Essay status: mostly baked, sat on this for about 3 weeks and got some amount of peer review
One of my regrets in my recent SE Daily interview was my rather poor, panicked description of "Why Webpack" and "Why Gatsby". Jeff, the host, doesn't do much frontend coverage, whereas I have lived and breathed this stuff for the past 2+ years.
It felt rather like that phenomenon of how "Fish have no word for Water" - Water just is. Having to justify the existence of Water from first principles called on explanation muscles I rarely use. And then when I checked Webpack's Why Webpack docs, I felt it focused mostly on modules and didn't spend enough time on the other important jobs that build tools provide for us.
I'd like another shot at explaining this.
- Build Tools are Optional
- Only Scripts
- Task Runners
- Multiple Targets, Multiple Assets: the rise of Bundlers
- Multiple Targets, Multiple Languages: the rise of Transpilers and Compile-to-JS
- Production Optimizations
- Developer Experience
- Metaframeworks - reducing Many Jobs to One
- Conclusion - The Pandora's Box
- Related Reads
- Addendum on Hot Reloading
The first thing to acknowledge is that build tools (which imply having a "build step" before deploying code, instead of directly being able to go from source code to deploy) aren't technically required.
<script> tag or in browser console, and it runs. No mandatory compile step unlike some other languages. So, then, to put a build step - that kinda looks like a compile step - in front of it evidently takes something away from that benefit.

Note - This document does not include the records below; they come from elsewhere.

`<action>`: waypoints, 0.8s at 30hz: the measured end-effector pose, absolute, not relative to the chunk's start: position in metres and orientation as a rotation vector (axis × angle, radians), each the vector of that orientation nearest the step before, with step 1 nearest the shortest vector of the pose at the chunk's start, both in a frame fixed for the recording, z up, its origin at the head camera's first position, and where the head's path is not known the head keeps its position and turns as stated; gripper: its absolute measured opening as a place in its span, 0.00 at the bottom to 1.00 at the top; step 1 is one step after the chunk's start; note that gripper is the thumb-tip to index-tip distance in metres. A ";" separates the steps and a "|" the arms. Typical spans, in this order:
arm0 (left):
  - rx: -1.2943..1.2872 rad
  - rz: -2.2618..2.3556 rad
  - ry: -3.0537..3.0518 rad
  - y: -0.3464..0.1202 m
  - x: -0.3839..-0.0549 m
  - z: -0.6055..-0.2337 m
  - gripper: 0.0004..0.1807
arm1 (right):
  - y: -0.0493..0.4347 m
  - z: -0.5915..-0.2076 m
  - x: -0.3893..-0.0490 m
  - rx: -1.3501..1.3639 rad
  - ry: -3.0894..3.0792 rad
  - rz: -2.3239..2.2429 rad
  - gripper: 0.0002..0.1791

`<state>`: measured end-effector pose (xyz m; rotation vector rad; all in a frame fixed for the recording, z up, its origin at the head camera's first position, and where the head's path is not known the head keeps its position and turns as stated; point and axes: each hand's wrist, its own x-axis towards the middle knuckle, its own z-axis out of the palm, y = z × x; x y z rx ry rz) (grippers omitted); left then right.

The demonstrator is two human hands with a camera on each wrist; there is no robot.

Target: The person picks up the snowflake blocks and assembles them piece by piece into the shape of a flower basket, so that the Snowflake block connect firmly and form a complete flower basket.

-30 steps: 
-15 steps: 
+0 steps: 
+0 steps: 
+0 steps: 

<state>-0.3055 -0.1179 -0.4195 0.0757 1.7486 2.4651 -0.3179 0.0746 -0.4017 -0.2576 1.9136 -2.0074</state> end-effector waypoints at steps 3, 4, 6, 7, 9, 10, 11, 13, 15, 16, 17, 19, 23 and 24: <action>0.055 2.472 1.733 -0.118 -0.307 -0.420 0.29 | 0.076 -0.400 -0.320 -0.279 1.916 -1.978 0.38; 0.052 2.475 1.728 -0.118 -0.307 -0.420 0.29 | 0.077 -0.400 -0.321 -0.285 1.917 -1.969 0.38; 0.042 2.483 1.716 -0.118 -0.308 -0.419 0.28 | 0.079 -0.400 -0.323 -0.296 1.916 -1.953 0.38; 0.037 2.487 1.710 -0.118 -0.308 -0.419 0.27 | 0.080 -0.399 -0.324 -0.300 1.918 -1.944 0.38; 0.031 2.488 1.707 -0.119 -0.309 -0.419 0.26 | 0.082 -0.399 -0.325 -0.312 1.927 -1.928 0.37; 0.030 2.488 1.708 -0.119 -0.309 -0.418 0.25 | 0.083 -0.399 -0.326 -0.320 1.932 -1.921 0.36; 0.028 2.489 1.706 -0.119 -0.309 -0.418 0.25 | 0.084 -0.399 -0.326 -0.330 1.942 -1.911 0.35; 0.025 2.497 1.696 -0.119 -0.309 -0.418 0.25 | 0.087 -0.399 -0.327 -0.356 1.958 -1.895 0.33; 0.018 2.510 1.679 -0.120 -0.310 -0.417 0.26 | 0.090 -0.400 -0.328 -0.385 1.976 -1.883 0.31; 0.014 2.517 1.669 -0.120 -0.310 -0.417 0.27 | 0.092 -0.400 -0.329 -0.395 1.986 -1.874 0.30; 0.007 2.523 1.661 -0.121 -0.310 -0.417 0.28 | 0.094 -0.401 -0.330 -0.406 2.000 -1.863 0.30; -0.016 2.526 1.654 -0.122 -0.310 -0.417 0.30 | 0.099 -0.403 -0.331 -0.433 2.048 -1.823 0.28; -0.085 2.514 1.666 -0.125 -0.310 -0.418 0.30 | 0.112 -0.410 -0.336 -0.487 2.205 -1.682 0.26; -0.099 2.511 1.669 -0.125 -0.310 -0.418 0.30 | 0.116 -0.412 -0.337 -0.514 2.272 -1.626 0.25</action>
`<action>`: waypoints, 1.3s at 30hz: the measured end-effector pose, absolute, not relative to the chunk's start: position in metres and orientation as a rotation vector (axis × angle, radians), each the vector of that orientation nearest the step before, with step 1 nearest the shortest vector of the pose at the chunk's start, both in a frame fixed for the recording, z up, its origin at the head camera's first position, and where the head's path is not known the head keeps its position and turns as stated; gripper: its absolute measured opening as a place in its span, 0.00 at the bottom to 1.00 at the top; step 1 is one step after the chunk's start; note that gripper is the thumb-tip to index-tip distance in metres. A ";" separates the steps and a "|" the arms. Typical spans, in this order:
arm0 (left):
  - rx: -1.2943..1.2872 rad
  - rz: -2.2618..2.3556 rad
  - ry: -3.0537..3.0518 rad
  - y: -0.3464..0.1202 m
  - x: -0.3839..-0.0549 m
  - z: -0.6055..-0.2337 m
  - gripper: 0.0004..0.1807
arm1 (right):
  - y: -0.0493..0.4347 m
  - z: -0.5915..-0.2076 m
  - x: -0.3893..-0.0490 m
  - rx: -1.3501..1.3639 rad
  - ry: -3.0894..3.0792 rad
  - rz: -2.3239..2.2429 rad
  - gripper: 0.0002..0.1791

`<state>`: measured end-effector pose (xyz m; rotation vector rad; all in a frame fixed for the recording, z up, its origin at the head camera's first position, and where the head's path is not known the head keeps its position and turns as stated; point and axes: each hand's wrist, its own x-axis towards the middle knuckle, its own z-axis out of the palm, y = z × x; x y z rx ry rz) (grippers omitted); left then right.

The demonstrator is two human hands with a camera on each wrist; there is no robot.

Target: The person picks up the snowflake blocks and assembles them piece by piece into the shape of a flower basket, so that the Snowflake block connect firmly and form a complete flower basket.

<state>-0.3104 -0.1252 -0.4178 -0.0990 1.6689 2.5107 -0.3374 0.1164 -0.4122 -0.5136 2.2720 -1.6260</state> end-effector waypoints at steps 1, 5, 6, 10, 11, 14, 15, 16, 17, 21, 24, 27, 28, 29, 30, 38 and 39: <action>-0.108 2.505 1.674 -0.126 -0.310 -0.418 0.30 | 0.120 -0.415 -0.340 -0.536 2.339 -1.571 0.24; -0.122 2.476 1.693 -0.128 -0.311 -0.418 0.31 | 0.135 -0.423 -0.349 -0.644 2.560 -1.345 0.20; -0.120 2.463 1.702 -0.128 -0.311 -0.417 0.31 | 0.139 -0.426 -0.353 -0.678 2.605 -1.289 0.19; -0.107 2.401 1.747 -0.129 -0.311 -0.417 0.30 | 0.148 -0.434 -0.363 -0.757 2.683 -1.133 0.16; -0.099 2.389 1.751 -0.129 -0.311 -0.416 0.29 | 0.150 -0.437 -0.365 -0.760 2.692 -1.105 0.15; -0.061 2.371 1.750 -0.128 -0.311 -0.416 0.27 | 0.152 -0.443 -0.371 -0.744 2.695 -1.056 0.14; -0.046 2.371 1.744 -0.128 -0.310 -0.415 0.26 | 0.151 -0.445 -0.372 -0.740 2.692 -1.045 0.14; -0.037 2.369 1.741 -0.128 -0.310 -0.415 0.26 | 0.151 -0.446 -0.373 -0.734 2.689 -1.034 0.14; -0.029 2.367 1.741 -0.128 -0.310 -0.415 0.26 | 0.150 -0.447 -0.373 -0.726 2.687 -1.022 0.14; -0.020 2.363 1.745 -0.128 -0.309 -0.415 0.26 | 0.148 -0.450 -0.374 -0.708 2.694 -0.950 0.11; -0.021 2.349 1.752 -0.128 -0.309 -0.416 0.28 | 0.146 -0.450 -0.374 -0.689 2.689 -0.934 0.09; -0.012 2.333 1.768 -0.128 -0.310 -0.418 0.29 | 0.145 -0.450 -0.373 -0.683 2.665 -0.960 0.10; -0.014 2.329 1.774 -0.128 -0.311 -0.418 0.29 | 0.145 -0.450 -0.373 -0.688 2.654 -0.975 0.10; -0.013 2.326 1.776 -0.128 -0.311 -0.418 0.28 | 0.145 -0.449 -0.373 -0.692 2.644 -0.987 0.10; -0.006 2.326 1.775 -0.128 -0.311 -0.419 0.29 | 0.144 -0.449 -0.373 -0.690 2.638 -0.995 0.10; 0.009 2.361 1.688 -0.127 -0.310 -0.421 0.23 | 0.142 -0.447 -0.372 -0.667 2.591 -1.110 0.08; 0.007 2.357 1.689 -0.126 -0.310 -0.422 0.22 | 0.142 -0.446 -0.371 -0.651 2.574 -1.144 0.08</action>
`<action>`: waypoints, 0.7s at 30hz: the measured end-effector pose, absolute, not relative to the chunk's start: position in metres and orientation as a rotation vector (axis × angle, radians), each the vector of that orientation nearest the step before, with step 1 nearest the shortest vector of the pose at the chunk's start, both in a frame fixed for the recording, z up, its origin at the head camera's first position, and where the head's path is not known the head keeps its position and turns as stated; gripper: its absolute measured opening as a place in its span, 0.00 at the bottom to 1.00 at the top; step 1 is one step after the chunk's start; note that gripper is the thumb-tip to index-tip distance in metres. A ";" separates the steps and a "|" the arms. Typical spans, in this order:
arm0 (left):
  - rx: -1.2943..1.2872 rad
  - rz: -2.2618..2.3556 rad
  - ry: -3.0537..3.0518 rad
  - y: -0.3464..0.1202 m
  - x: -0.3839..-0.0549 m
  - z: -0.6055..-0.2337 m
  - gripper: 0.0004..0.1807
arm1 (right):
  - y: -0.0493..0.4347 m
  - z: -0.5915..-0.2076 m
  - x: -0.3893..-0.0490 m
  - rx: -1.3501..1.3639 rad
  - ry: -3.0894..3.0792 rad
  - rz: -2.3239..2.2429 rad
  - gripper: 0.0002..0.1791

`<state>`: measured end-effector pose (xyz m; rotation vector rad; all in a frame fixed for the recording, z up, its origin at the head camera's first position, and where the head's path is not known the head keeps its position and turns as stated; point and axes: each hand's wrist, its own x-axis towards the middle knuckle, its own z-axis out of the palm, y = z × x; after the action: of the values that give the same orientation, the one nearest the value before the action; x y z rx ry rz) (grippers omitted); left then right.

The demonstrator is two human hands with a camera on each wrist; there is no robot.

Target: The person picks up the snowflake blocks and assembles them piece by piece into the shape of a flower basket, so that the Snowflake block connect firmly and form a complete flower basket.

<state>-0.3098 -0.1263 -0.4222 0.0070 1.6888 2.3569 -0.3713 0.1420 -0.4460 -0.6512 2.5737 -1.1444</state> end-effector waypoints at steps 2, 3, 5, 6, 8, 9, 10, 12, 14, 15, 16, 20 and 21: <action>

<script src="https://code.jquery.com/jquery-3.3.1.slim.min.js"></script> <script src="https://cdnjs.cloudflare.com/ajax/libs/popper.js/1.14.6/umd/popper.min.js"></script> <script src="https://stackpath.bootstrapcdn.com/bootstrap/4.2.1/js/bootstrap.min.js"></script> <script src="//ajax.googleapis.com/ajax/libs/jquery/1.9.1/jquery.min.js"></script> <script src="magnific-popup/jquery.magnific-popup.js"></script>
Variables are scoped to each file, so in order to make a script that depended on another script, you had to throw them on the global
window.MyScript = /* etc */
and then the subsequent script would access that magic global on the window:
var MyScriptCore = window.MyScript console.log(MyScriptCore())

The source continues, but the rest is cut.